I can assure you that "reading the tea leaves" in relationships brings the exact opposite result that it does at work.

You don't have to read between any lines when someone wants to be with you. That particular exercise is usually simple confirmation bias - where you look for only the things you wish to see and dismiss the rest.

For example... the nice things she's doing for you now may simply be motivated by guilt for what she's up to now.

As for the "your mess, your problem"? Do what you're ok with doing. But, be honest when you ask yourself that question. Am I ok helping with this even if I get absolutely NOTHING in return. It's the key to your eventual happiness.

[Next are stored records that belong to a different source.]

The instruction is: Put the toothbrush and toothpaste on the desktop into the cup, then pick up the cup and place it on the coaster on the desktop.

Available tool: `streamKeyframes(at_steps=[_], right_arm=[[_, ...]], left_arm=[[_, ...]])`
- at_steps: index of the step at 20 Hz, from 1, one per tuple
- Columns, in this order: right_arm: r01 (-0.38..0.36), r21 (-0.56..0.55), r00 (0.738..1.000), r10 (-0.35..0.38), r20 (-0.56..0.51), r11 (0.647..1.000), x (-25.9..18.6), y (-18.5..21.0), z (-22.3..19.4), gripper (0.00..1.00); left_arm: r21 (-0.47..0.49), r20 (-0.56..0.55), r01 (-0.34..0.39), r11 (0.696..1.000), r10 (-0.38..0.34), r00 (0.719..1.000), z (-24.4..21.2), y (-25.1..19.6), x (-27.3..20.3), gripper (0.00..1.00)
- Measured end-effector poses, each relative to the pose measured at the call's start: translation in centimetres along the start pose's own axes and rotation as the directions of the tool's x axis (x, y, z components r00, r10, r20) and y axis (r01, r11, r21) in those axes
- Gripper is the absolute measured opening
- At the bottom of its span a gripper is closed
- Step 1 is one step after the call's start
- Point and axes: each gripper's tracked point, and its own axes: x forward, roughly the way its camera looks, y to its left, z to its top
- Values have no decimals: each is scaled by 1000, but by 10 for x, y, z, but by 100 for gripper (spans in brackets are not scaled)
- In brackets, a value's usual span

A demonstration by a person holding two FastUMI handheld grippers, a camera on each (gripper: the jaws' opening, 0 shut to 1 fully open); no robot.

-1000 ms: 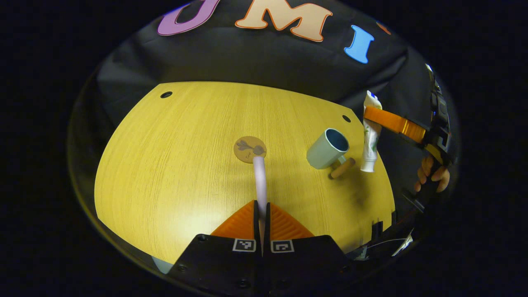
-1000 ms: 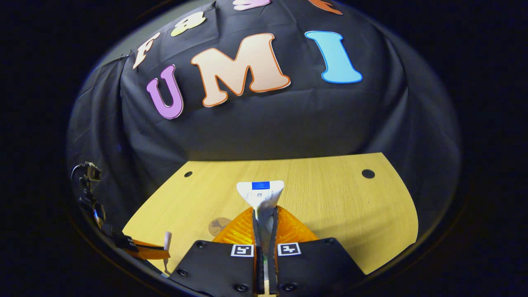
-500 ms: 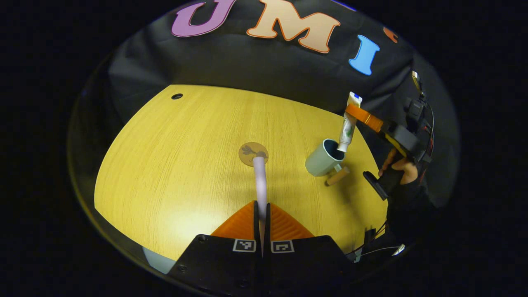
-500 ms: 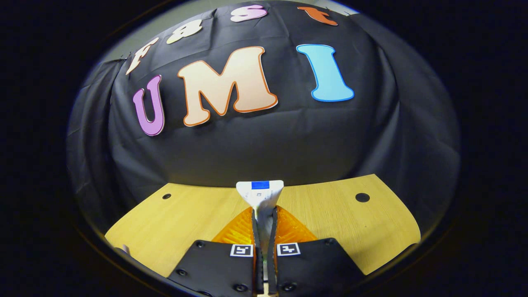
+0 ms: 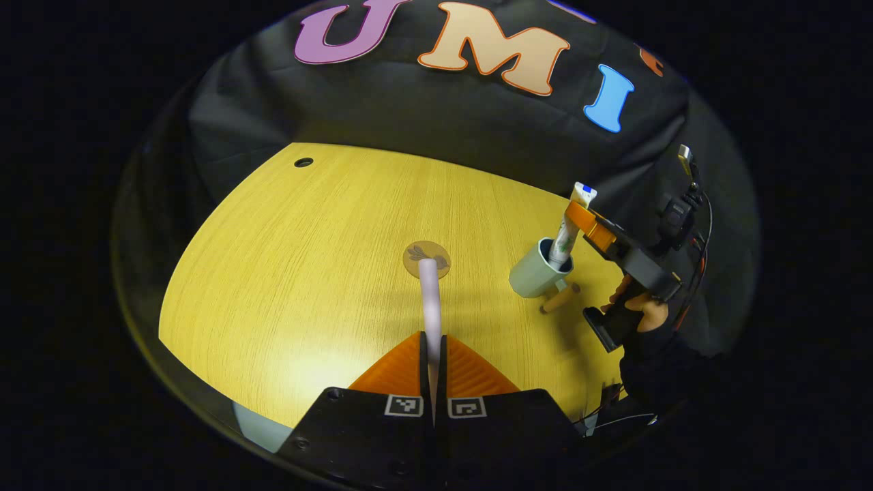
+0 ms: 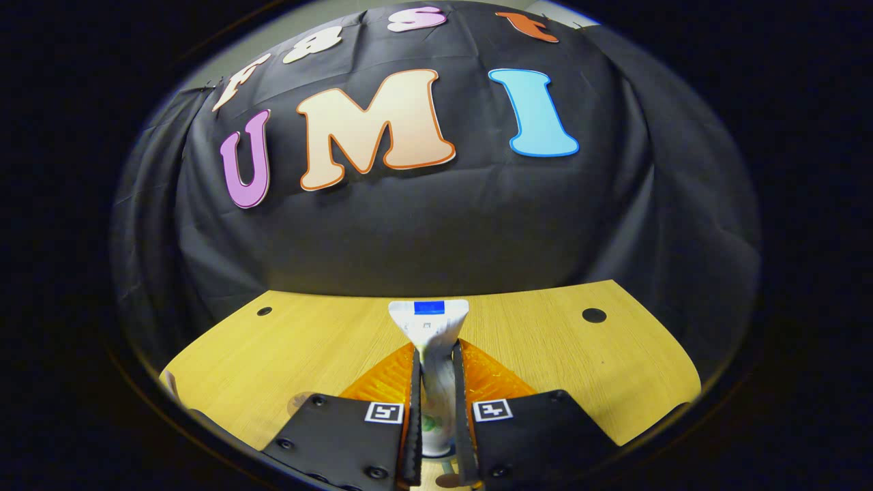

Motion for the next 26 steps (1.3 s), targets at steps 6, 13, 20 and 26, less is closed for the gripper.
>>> streamKeyframes(at_steps=[6, 13, 20, 26], right_arm=[[-41, 11, 999, 41, -24, 999, -23, 4, -12, 82], [-31, -14, 999, 32, 33, 999, -68, -16, 10, 99], [43, -4, 999, -43, 33, 999, -109, -58, 11, 99], [110, -7, 994, -110, 5, 994, -136, -93, 3, 99]], left_arm=[[17, 9, 35, 999, -36, 999, 24, -46, 16, 0], [57, 91, 143, 988, -148, 985, 66, -79, 43, 0], [133, 166, 243, 961, -263, 950, 124, -130, 70, 0], [191, 234, 292, 937, -332, 914, 163, -170, 99, 0]])
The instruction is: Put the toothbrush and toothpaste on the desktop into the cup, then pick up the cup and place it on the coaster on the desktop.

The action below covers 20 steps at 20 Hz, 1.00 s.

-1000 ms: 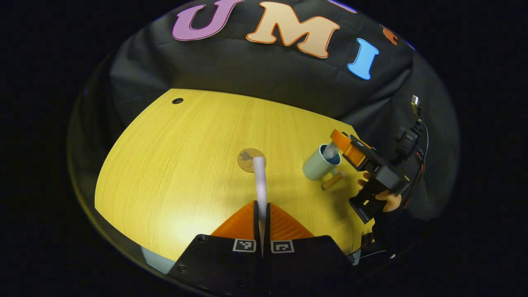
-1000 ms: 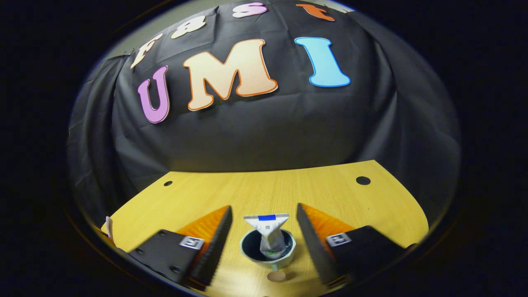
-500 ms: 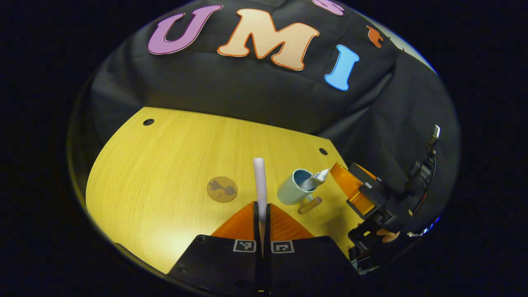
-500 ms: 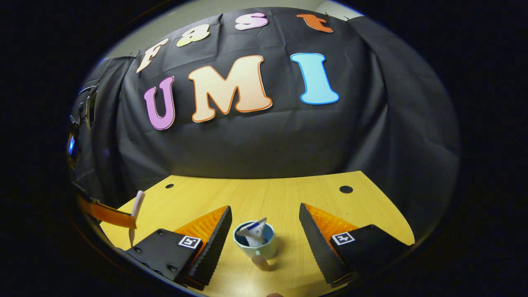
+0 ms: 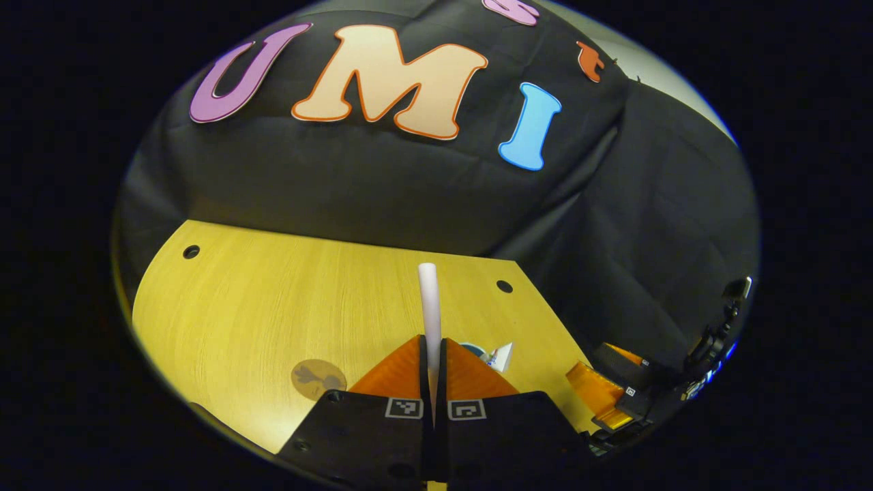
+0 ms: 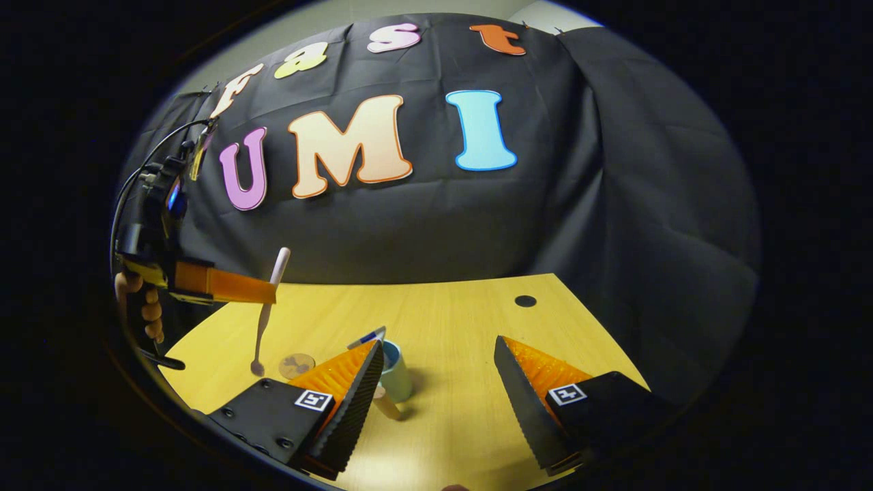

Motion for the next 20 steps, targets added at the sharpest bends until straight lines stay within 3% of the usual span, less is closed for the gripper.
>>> streamKeyframes(at_steps=[6, 12, 15, 20], right_arm=[[52, 12, 999, -51, -16, 999, -21, -24, -5, 98], [92, 46, 992, -88, -86, 995, -30, -45, -26, 99], [120, 68, 988, -113, -102, 990, -33, -60, -31, 99], [139, 78, 984, -129, -121, 987, -31, -72, -36, 94]], left_arm=[[18, 99, 42, 999, -44, 994, 33, -20, 48, 0], [16, 101, 59, 998, -60, 993, 28, -34, 98, 0], [0, 84, 29, 1000, -29, 996, 13, -27, 115, 0], [91, 70, -10, 996, 3, 998, -8, -20, 126, 0]])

The codependent cycle begins when we talk ourselves into being nice for some payback down the road. When it doesn't materialize, we get pissed. Yet, we simply get from others what we permit.


----------



## FormerVictim (Jan 13, 2015)

Scotty0310 said:


> Former,
> 
> The situation wasnt necessarily mine, but rather a question why it seems so frowned upon. Not every couple that separates has one of the two cheating, or immediately going out and dating/sleeping with someone. I know in my case that is not happening, and if it is, its in the few hours a day when we are not together and by that I mean I sleep during the day as I work at night. While I sleep, I can hear her in the next room watching "I love Lucy", when I'm at work, the majority of the time either our 4 or 8 year old are in the room with her, sometimes both. For a separated couple, we spend ALOT of time together.
> 
> Also sometimes waiting for your spouse to make up their mind doesnt necessarily mean you are putting your life on hold. I keep a pretty busy life, work, play and school. I have filled up my time with productive things; and to be quite honest right NOW, I dont want another relationship unless its with my wife. Give me time to get over being dumped (if the D goes final) then I am sure I'll be ready to date again but, right now I have too much going on to meet someone new.

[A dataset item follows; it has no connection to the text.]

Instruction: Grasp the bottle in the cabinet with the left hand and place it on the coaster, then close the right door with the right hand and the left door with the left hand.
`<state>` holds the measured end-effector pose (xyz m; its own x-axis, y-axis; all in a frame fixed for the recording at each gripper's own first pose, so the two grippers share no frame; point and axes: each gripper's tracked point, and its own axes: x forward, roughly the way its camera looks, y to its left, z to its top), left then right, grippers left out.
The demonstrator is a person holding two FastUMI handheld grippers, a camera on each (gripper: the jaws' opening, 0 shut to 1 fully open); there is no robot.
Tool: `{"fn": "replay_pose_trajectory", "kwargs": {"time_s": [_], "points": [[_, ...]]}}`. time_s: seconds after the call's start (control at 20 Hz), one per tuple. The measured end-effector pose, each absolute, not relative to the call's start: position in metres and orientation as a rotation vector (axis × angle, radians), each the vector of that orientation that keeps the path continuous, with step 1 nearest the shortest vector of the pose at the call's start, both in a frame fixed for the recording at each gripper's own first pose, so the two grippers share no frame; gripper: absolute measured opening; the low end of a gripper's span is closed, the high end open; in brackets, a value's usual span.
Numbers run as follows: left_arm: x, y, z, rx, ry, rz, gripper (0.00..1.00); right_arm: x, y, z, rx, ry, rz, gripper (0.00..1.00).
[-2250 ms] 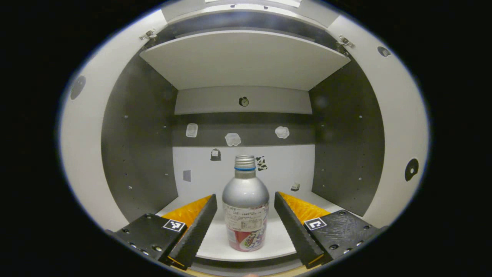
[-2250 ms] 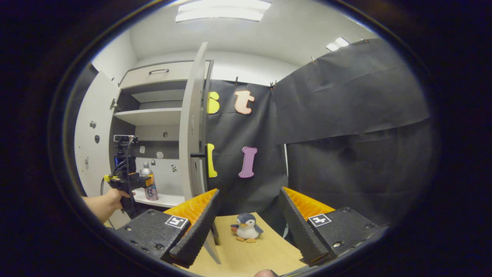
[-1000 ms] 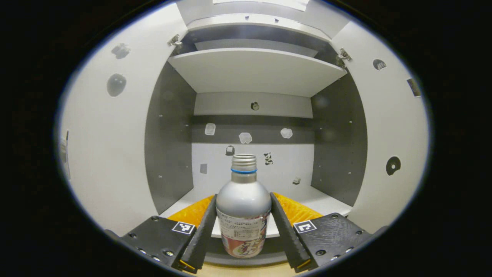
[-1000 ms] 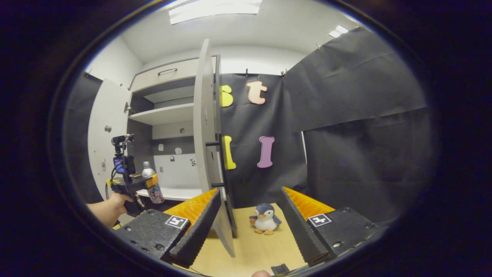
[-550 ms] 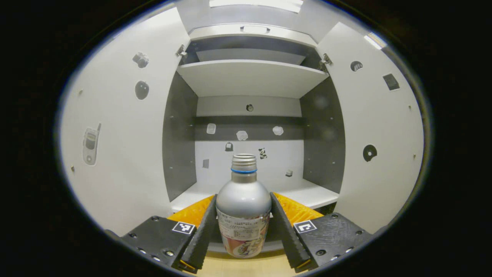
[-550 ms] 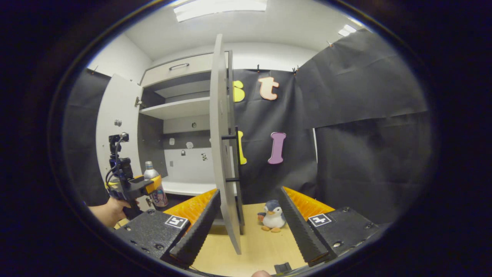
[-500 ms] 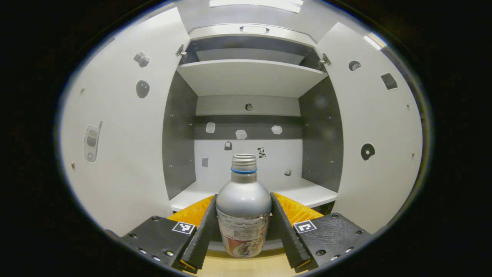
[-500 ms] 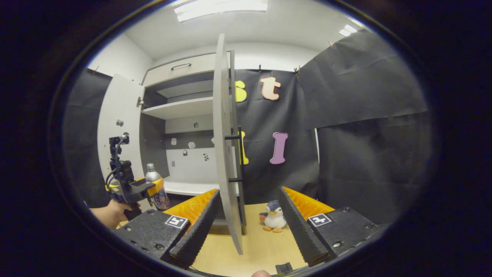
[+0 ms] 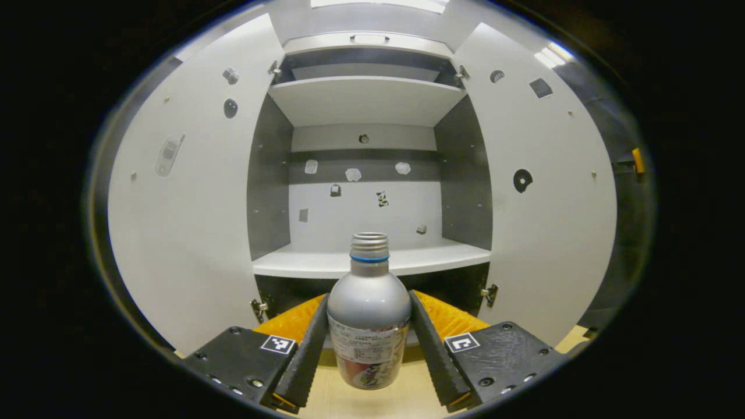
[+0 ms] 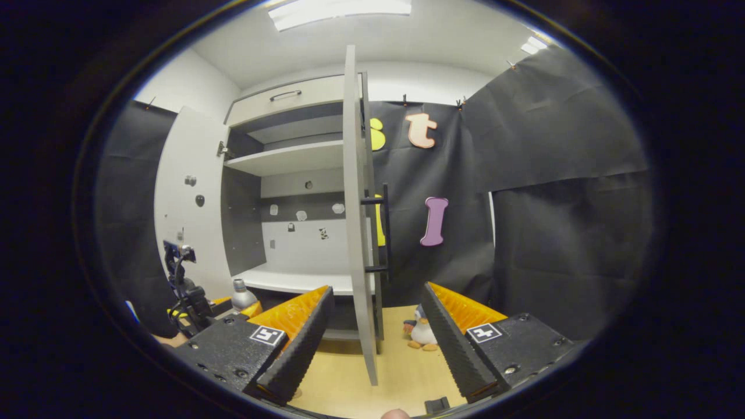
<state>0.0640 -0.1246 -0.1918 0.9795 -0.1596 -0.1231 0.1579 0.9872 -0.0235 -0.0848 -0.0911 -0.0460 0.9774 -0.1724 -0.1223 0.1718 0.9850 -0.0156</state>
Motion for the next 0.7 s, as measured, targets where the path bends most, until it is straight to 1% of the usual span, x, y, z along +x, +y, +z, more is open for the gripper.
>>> {"fn": "replay_pose_trajectory", "kwargs": {"time_s": [0.05, 0.1, 0.15, 0.4, 0.5, 0.6, 0.65, 0.7], "points": [[0.062, -0.125, -0.193, -0.028, 0.117, -0.159, 0.78, -0.084, -0.089, -0.047, -0.004, 0.128, -0.169, 0.96], [0.059, -0.126, -0.197, -0.036, 0.119, -0.160, 0.82, -0.083, -0.088, -0.048, -0.004, 0.130, -0.166, 0.99], [0.055, -0.128, -0.203, -0.040, 0.131, -0.169, 0.78, -0.082, -0.086, -0.049, -0.004, 0.133, -0.164, 0.99], [0.037, -0.133, -0.236, -0.019, 0.195, -0.186, 0.78, -0.078, -0.084, -0.057, -0.022, 0.147, -0.166, 0.99], [0.025, -0.148, -0.252, -0.031, 0.219, -0.231, 0.78, -0.077, -0.086, -0.059, -0.035, 0.141, -0.181, 0.99], [0.014, -0.153, -0.272, -0.009, 0.260, -0.246, 0.78, -0.075, -0.087, -0.063, -0.036, 0.148, -0.190, 0.99], [0.010, -0.155, -0.281, -0.002, 0.276, -0.247, 0.78, -0.076, -0.087, -0.066, -0.035, 0.154, -0.191, 0.99], [0.005, -0.156, -0.290, -0.005, 0.292, -0.249, 0.82, -0.076, -0.087, -0.067, -0.037, 0.156, -0.193, 0.99]]}}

My wife and I recently ended a 3 year separation. She's hear now and there's no earthly doubt this is where she wishes to be. Of course, I had to take the lead in de-escalating conflict situations, but I can clearly see where she no longer chooses to fight instead of let things go.

As to "how" we got back together. She asked me if she could move back in. As I now understand the dynamic of relationships, had I been "successful" at convincing her to come back, if something would not have worked out to her satisfaction, guess whose fault it would be?

Now that it's her decision, that dynamic is over. It's quite a relief, believe me.

This does not mean that I'm not vigilant every day for sliding back to the old ways. But, the new habits are much healthier and much easier to deploy - once you see the upside.


----------



## Scotty0310 (Apr 1, 2014)

So it looks like you guys were right. Along with some of the stuff she’s been doing for me being perhaps out of guilt. For over the last month she has asked if I wanted to have lunch together from work, has kind of gone a little bit out of her way to do something nice for me.

Last night I could hear her on the phone talking to some guy she claims she accidentally butt dialed…at midnight. It has happened, her mom used to butt dial my wife and my phone often when we lived back home. They talked for three hours and I listened in to most of it without her knowing; in the morning I confronted her about it to clarify stuff I heard, she explained and regardless if I believed her or not, I decided to snoop through the laptop she’s using which I let her barrow after her older one kicked the bucket. 

Just when I was about to give up, meaning I didn’t find anything real incriminating, giving me the false hope nothing is going on with anyone….I checked all her folders in her gmail account. There was no emails sent but instead a “note.” I don’t know if “notes” get sent out or what their purpose is, but it was about her being in love with another guy, one whom I think is the one in the picture I found who she claimed wasn’t anyone. By the way this guy, hasnt been around for very long so I dont know how she can talk about love. In the note she talks about begging him for another chance as it looks like he “pushed” her out and has more or less stopped talking to her.

Bottom line, this note she wrote to this guy or about him, sounds more or less like what I have done to try and “win back” my wife. For a while as I read it I couldn’t really tell what it was, as she used to write short stories before we met. She wrote one about our separation from last year, but changed the names. Until the end, she talked about trying to work with him by being gone every other weekend for some girl named Emma, now I don’t know if this is this guy’s daughter, or perhaps wife. That is the only name in the note so I cannot tell who the guy is yet. 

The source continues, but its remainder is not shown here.